Courtesy Brittany DeMone
June 21, 2021
Doctoral candidate shines a light on the past at Nickle Galleries
One might not expect to find a treasure trove of ancient Greek and Roman coins in the Canadian prairies. For those in the know, the coin collection held by the Nickle Galleries in the Taylor Family Digital Library helps make the University of Calgary a destination for classics scholars.
Classics PhD candidate Brittany DeMone recently completed a Transformative Talent Internship (TTI) as a numismatics collection intern with the Nickle Galleries. Numismatics is the study of currency and for DeMone, the opportunity to round out her research by getting hands-on practice with the coins was truly transformative.

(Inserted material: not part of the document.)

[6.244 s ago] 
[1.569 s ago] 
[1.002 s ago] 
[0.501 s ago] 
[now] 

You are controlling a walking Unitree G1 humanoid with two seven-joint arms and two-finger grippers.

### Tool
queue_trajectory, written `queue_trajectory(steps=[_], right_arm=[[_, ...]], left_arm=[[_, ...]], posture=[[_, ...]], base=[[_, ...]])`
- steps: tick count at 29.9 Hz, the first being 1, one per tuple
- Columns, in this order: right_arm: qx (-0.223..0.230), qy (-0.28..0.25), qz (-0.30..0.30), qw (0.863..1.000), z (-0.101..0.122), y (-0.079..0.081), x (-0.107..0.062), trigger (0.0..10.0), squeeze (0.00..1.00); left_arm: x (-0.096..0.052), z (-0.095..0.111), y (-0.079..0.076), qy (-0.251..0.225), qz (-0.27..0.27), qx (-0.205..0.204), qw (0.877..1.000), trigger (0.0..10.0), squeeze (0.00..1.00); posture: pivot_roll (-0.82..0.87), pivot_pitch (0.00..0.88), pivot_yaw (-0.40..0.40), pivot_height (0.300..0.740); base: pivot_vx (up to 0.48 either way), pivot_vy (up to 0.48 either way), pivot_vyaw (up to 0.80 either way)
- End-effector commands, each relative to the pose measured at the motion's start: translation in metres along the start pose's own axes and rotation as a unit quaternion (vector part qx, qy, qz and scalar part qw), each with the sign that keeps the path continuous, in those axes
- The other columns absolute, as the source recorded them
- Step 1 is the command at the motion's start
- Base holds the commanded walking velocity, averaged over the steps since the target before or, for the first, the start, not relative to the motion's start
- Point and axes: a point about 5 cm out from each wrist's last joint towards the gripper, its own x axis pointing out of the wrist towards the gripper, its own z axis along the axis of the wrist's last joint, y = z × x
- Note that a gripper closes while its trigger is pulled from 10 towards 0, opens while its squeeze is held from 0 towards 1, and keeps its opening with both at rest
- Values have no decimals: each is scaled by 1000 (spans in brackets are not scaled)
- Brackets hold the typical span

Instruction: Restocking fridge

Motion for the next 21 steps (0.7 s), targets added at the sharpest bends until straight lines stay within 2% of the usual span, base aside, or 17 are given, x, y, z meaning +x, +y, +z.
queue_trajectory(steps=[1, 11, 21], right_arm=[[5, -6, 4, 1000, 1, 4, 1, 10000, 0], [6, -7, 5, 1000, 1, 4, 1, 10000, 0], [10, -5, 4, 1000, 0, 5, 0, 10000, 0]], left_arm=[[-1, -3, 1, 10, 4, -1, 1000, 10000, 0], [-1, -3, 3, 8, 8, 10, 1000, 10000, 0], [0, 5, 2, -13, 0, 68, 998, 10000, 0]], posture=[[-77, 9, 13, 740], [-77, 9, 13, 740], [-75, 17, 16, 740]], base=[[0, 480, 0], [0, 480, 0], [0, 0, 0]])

“I have an academic interest in visual culture, and I had worked with Marina Fischer, a collection specialist at the Nickle,” explains DeMone. “I learned from Marina that there was an opportunity to pursue a TTI, and so I jumped at the opportunity to learn more about museum practices.”
Working with a world-class collection
The Nickle Galleries’ Numismatic Collection is the largest and most important academic coin collection in Canada, and a rich teaching and research resource for UCalgary’s students and faculty. The collection consists of 23,000 artifacts spanning from the beginning of coinage in the 7th century BCE to the modern period, including ancient Greek, Roman, Byzantine, Medieval, Jewish, Islamic, ethnographic and modern currencies.
DeMone assisted with collection management, reorganizing and cataloguing coins as well as identifying coins that had not been catalogued. She also provided documentary services, taking photos of the collection for future digital exhibitions, the Nickle website and for the use of other scholars.
“Bronze coins in particular can be rusted or worn down from handling,” says DeMone. “It can be a challenge to see fine details or read inscriptions. High-resolution photos can enhance details that are hidden from the naked eye.”
DeMone, an experienced photographer with her own business, worked with a special lightbox to control the lighting conditions for the photography. While the internship has given DeMone an opportunity to apply existing skills and develop new ones, her work is also serving to make the collection more accessible to other researchers, in person and online.
Unique opportunities for grad students at UCalgary
“The experiential learning aspect of the internship has been invaluable,” says DeMone. “When studying material culture, it can be rare to have an opportunity to handle ancient artifacts. It gives me important experience relevant to the museum field.”
The internship is paying off in DeMone’s academic pursuits as well. “Before, I didn’t feel brave enough to tackle numismatic evidence in my research. Having hands-on experience learning how to handle and identify coins, I now feel a lot more confident bringing numismatics into my research and teaching as well.”
DeMone didn’t need to look much further than her own back yard to find the ideal place for her doctoral classics. Having travelled to the University of Nottingham in the United Kingdom for her MA, DeMone returned to her hometown of Calgary to work with Dr. Lisa Hughes, PhD, in the Department of Classics and Religious Studies.
“I worked with Lisa as an undergraduate,” explains DeMone. “She introduced me to Greek and Roman art and architecture, and I fell in love with it. She sparked my interest in visual culture, and I knew I really wanted to work with her after my MA.”
Experiential learning helps students prepare for next steps
DeMone expects to defend her dissertation later this year and hopes to pursue work related to both her degree and internship.
“I’ve always been fascinated with teaching and sharing material I love and have a passion for, whether through academics or the museum field,” says DeMone. “I believe my experience with curating, museum handling, photography and even building exhibitions will translate into other opportunities.”
The Transformative Talent Internship program is offered by the Faculty of Graduate Studies. It gives students the opportunity to enhance internships with reflection, additional financial support and course credit. Students who complete a TTI will have it appear on their transcripts as well, which can be valuable when applying for next degrees or pursuing career opportunities.
“The TTI program has helped hundreds of graduate students create experiential learning opportunities that are recognized both inside and outside of the academy,” says Dr. Robin Yates, dean and vice-provost of graduate studies. “For many students, the internship is a key part of the UCalgary graduate studies experience.”
“Brittany’s contributions and the passion she has for her chosen discipline have been of tremendous benefit to Nickle Galleries,” says Christine Sowiak, chief curator. “The TTI program is ideal for students pursuing careers in museums, galleries and heritage work, as hands-on experience is as rare as it is essential. We are thrilled that the TTI program has opened such an opportunity for our students.”